What is required:
Within the material below, tally every line that holds the word "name", then give the tally and nothing more.

-- -- --

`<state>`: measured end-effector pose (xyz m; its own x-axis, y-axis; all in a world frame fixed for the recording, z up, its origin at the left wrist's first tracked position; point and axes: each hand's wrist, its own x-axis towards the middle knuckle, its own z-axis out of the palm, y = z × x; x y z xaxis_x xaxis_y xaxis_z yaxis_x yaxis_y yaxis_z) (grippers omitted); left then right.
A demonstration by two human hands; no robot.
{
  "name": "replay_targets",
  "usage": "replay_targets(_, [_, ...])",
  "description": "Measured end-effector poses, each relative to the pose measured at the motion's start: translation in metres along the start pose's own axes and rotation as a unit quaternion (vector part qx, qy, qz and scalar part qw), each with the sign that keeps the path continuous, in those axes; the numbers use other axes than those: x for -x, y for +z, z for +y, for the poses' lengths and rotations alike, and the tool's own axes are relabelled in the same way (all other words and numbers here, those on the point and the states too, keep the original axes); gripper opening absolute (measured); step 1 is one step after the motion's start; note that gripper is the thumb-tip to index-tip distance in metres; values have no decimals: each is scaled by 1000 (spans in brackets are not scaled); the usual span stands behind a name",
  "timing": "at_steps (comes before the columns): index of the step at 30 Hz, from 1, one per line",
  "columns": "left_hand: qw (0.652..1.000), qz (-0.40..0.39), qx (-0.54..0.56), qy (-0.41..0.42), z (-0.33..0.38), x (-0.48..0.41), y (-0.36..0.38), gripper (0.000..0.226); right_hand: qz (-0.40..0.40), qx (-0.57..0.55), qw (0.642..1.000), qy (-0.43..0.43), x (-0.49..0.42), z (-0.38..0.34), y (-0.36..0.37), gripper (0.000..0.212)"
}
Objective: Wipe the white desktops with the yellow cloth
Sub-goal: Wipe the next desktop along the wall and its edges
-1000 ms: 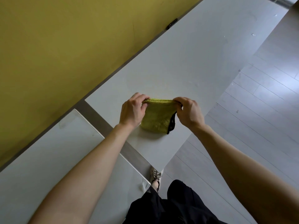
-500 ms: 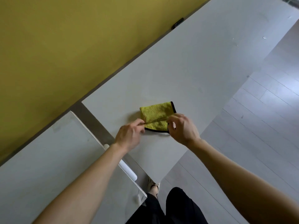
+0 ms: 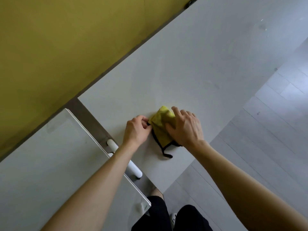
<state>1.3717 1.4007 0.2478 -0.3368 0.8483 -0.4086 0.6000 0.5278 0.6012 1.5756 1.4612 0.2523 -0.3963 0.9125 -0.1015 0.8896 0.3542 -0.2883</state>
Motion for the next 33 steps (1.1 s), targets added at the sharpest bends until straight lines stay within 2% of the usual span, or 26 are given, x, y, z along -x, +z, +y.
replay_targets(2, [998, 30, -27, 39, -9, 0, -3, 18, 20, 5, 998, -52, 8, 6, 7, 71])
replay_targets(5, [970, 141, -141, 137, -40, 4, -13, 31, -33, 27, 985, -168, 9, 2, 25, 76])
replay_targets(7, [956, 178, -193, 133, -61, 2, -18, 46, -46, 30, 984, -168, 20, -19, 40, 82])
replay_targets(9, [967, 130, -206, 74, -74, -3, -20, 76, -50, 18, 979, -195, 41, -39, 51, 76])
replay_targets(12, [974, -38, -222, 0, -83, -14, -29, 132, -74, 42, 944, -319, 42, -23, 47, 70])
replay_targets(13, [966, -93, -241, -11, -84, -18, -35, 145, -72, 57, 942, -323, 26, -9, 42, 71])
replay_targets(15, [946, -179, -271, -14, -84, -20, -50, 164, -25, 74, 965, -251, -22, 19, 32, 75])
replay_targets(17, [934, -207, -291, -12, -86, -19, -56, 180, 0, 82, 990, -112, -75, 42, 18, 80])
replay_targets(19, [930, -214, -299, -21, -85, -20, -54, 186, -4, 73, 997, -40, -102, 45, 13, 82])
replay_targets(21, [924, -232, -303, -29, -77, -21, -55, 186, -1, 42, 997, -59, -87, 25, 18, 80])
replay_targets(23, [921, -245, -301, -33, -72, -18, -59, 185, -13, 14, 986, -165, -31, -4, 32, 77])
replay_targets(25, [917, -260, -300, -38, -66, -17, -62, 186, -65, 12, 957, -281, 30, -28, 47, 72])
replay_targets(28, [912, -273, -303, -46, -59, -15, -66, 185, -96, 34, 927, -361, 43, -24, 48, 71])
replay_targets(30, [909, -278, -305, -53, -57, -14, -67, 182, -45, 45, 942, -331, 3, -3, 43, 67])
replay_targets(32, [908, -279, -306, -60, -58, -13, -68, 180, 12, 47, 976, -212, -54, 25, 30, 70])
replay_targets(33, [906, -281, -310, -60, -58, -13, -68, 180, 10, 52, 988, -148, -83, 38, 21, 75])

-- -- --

Output of the exercise:
2